When you create an alternative focus other than thought, in the cranial region, almost inevitably thoughts turn down in volume or cease altogether. The mind can’t concentrate on two things at once (in spite of our pretense to “multi-task”).
So, with clear and enjoyable touch in its region, the mind focuses on the touch, pressure and pleasure, not on the thoughts in one’s head. So the cerebral, limbic, diencephalon, and autonomic nervous systems all go, at least temporarily, into an altered state.
Press in so that you’ve taken out the looseness in the cranial tissues. Visualize your touch as contacting the periosteum, not the skin or the hair (for this fulcrum creating the sound of hair on skin is counterproductive). Now traction the fascia semi-circularly. You may notice a restriction in the range of motion of the tissue. Or you may find places that are like cranial trigger points or remnants of past falls as a child that never got addressed. You can press into these and hold while the person lets go of tension from “inside out”.

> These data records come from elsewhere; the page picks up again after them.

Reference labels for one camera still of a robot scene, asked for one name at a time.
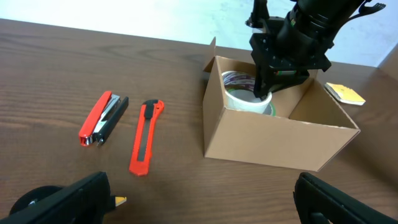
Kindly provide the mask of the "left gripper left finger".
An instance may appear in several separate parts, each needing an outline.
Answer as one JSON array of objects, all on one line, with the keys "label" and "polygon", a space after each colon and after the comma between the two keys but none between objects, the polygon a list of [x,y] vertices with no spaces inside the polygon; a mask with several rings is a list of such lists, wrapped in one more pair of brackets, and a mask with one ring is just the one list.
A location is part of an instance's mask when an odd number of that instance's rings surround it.
[{"label": "left gripper left finger", "polygon": [[1,224],[103,223],[111,196],[108,176],[95,172],[1,219]]}]

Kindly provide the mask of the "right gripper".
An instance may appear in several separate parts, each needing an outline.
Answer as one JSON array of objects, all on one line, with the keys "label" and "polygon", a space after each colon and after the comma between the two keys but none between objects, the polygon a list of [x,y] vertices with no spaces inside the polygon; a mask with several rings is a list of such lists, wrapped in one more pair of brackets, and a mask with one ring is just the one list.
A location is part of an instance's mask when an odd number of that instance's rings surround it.
[{"label": "right gripper", "polygon": [[256,98],[268,95],[272,87],[302,84],[310,70],[331,67],[325,55],[332,47],[329,17],[270,17],[263,29],[249,41],[256,65]]}]

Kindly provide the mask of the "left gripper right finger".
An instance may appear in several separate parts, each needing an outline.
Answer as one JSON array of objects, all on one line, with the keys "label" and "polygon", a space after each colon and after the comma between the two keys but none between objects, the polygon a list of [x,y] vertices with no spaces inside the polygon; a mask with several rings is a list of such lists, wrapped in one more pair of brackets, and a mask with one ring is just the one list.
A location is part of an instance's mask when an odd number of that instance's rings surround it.
[{"label": "left gripper right finger", "polygon": [[300,173],[293,195],[301,223],[397,224],[397,220],[372,209],[308,172]]}]

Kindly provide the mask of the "white tape roll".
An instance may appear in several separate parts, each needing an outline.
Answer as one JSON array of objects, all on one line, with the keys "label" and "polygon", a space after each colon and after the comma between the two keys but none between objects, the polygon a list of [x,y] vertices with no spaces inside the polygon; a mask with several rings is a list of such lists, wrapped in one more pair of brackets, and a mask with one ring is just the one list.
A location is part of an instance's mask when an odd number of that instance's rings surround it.
[{"label": "white tape roll", "polygon": [[227,107],[232,110],[263,114],[269,106],[272,93],[265,97],[254,95],[255,77],[239,71],[227,71],[222,74]]}]

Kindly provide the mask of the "green tape roll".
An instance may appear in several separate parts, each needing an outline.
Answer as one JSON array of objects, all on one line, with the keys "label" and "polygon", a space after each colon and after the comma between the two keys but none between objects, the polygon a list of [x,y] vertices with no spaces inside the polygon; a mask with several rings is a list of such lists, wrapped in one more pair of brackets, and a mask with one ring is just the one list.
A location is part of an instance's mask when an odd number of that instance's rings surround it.
[{"label": "green tape roll", "polygon": [[272,102],[270,102],[267,105],[267,107],[264,110],[263,114],[270,115],[270,116],[275,116],[276,110],[275,110],[275,106],[274,106],[274,104]]}]

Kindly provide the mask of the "yellow spiral notepad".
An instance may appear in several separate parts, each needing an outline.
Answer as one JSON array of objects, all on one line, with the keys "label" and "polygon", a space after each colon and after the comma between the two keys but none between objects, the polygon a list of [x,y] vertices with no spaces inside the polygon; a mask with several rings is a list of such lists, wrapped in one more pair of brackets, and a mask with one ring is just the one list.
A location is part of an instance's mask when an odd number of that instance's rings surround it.
[{"label": "yellow spiral notepad", "polygon": [[366,100],[357,94],[353,89],[344,85],[328,83],[324,84],[325,89],[340,103],[362,106]]}]

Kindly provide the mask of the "red black stapler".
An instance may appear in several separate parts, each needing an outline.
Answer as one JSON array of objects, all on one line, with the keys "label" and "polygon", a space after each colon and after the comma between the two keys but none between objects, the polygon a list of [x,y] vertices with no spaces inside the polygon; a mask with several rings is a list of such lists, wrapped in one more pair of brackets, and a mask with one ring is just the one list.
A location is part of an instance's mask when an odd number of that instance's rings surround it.
[{"label": "red black stapler", "polygon": [[81,127],[78,137],[82,146],[90,146],[94,142],[103,145],[129,105],[129,98],[105,91],[98,99]]}]

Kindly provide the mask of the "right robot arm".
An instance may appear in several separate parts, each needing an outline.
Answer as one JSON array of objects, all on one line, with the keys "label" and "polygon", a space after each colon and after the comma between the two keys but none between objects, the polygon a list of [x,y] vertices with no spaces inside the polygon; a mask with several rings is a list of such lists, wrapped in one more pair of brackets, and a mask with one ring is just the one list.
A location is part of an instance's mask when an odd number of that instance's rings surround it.
[{"label": "right robot arm", "polygon": [[284,18],[269,15],[267,0],[255,0],[246,25],[256,66],[254,96],[262,98],[306,81],[311,70],[327,71],[326,51],[349,21],[374,14],[385,4],[371,0],[295,0]]}]

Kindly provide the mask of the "red utility knife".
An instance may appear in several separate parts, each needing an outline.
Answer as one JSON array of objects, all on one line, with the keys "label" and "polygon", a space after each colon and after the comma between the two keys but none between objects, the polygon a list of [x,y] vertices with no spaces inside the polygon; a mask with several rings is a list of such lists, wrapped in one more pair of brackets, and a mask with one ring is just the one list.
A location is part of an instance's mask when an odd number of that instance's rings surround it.
[{"label": "red utility knife", "polygon": [[147,100],[141,105],[129,171],[136,176],[149,173],[154,130],[159,115],[164,110],[161,100]]}]

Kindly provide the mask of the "cardboard box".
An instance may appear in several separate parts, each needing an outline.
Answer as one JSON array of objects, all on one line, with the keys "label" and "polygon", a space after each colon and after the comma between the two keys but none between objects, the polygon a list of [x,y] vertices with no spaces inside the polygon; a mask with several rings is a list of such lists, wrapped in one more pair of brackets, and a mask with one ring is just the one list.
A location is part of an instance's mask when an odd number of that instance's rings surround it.
[{"label": "cardboard box", "polygon": [[210,74],[203,97],[205,157],[319,171],[360,132],[315,70],[303,84],[273,94],[276,114],[270,116],[227,107],[221,74],[254,75],[248,54],[228,58],[213,40],[203,69]]}]

I like to start at the mastoid process and lateral occiput. Then explore about four areas, each successively anterior around the ear. Then I explore about 6 more places starting near the base of the occiput but near the midline and working my way up to the top of the cranium and finally to where the forehead begins.
Thought acupressure? I like to affirm as I go that indeed the subjective experience of thought quiets or stops altogether. As long as we think the way we’ve usually thought we will re-create our world through that mind-set. Carlos Castaneda talked about the necessity of “stopping the world’ – Stopping the world is, he said “a technique by virtue of which the world as we know it is made to collapse.” I don’t want people’s world to collapse. But I do know that a regular vacation from our usual ways of thinking and feeling is a necessity for growth and learning.
So consider this a technique for stopping the world. When we stop going where we usually go and doing what we usually do, we have the possibility of choosing a new path. Hopefully, it will be one that supports our leading even healthier, happier lives, actualizing who we are through the application of care in touch with the soul, mind, body and heart.